Solvent permeance P (l m−2 h−1 bar−1) was calculated according to the following equation:

$$P = {\Delta}V/\left( {A \times {\Delta}t \times p} \right)$$
(2)

where ∆V is the volume of permeate collected in litres in a given amount of time, A is the membrane surface area in square metres, ∆t is the time in hours between the start and end of the measurement and p is the transmembrane pressure. To calculate solvent permeance, typically, 0.2 l of pure solvent or dye feedstock (20 ppm dye concentration) was added to the feedstock tank. The cell was then pressurized to 10 bar under nitrogen. The solvent permeate was then calculated based on the amount of time it took ~0.1 l of pure solvent or dye feedstock to flow through the membrane (Supplementary Tables 3 and 4 for full details). The retentate was collected after each measurement. Error bars (s.d.) were calculated by the STDEV.P function using data obtained from at least three independent membranes.

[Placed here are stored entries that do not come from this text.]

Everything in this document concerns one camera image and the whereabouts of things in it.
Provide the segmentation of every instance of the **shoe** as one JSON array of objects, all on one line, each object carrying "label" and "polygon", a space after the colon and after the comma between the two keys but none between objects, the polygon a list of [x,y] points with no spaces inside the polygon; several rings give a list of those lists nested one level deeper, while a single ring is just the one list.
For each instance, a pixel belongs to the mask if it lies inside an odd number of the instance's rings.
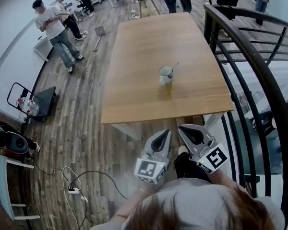
[{"label": "shoe", "polygon": [[181,155],[184,152],[189,153],[189,150],[185,146],[180,146],[178,148],[178,156]]},{"label": "shoe", "polygon": [[84,56],[79,55],[76,60],[83,60],[83,59],[84,59]]},{"label": "shoe", "polygon": [[39,152],[40,151],[40,146],[38,145],[37,142],[34,142],[34,144],[36,145],[36,151]]},{"label": "shoe", "polygon": [[72,74],[73,73],[73,67],[68,68],[68,73]]},{"label": "shoe", "polygon": [[82,35],[82,37],[77,38],[77,40],[80,41],[80,40],[83,40],[83,39],[85,39],[85,38],[86,38],[86,35]]}]

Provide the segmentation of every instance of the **brown hair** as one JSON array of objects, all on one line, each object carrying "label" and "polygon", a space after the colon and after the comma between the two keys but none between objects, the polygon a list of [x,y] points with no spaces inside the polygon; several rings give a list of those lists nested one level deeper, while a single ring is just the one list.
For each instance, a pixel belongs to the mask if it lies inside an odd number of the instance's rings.
[{"label": "brown hair", "polygon": [[[247,193],[236,189],[231,193],[237,208],[234,214],[227,200],[222,196],[228,213],[229,230],[273,230],[272,220],[264,205],[253,200]],[[175,197],[171,201],[170,211],[163,210],[157,196],[147,204],[139,204],[128,221],[125,230],[178,230],[180,221],[175,207]],[[220,226],[216,219],[216,229]]]}]

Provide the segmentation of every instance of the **white table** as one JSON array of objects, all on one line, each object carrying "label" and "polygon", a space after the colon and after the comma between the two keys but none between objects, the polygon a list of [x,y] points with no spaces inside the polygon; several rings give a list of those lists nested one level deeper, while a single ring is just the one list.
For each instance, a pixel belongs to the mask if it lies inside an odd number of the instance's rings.
[{"label": "white table", "polygon": [[25,204],[11,204],[8,180],[6,174],[7,163],[23,166],[26,168],[34,169],[33,165],[28,165],[21,163],[19,161],[9,159],[0,155],[0,202],[6,213],[12,220],[31,220],[31,219],[40,219],[39,215],[36,216],[15,216],[12,207],[25,207]]},{"label": "white table", "polygon": [[44,44],[45,42],[49,41],[46,35],[43,35],[39,40],[38,43],[33,47],[33,50],[36,54],[38,54],[38,56],[40,56],[44,61],[49,62],[49,60],[47,59],[47,56],[43,55],[38,48]]}]

For the dye rejection measurements, a series of dye feedstock solutions in different solvents (water, MeOH, acetone and acetonitrile) were prepared with a dye concentration of 20 ppm using the following dyes: reactive red 120 (1,470 g mol−1), DR (1,373 g mol−1), rose bengal (1,018 g mol−1), BB (826 g mol−1), Congo red (697 g mol−1), protoporphyrin IX disodium (607 g mol−1), acid fuchsin (585 g mol−1), sunset yellow (452 g mol−1), methyl orange (327 g mol−1), neutral red (289 g mol−1) and NP (139 g mol−1; Supplementary Table 1 for full details). Ultraviolet–visible spectroscopy was used to measure the dye concentration in the permeate to calculate dye rejection performance. Dye rejection, R (%), of the membranes was calculated as follows:

$$R\% = \left( {1 - C_{\mathrm{p}}/C_{\mathrm{f}}} \right) \times 100$$
(3)

where Cp and Cf represent the dye concentrations in the permeate (Cp) and feed (Cf). Dye concentrations in the permeate and feed were determined using a Cary 5000 ultraviolet/visible/near-infrared spectrometer with the wavelengths specified in Supplementary Table 1. The MWCO was determined by interpolating from the plot of rejection against the molecular weight of the dyes and corresponds to the molecular weight for which rejection is 90%. During these measurements, the volume and the concentration of the permeate and the retentate were measured, and the mass balance of the feed solution could be calculated as follows:

$$C_{\mathrm{f}} \times V_{\mathrm{f}} = C_{\mathrm{p}} \times V_{\mathrm{p}} + C_{\mathrm{r}} \times V_{\mathrm{r}}$$
(4)

where Cf, Cp and Cr are the dye concentrations in parts per million (grams per litre) of the feed, permeate and retentate, respectively; Vf, Vp and Vr represent the volume of the feed, permeate and retentate in litres, respectively. Typically, 0.2 l of the feed solution was added into the cell, then 0.1 l permeate was collected and 0.1 l retentate was left in the cell. Reversible filtration tests, membrane absorption tests, long-term operation information, membrane stability tests, water and MeOH feedstock mixture separation experiments and graded sieving experiments for the ternary system are presented in Supplementary Section 1.4. The set-up of a commercial bench-scale dead-end stirred filtration unit with transparent cells (a 50 ml transparent Merck Millipore Amicon dead-end stirred cell connected to an 800 ml Merck Millipore Amicon RC800 reservoir) is shown in Supplementary Fig. 23. Reversible filtration measurement data in water and MeOH are shown in Supplementary Tables 57, and dye rejection measurement data in a water and MeOH mixture are shown in Supplementary Table 8.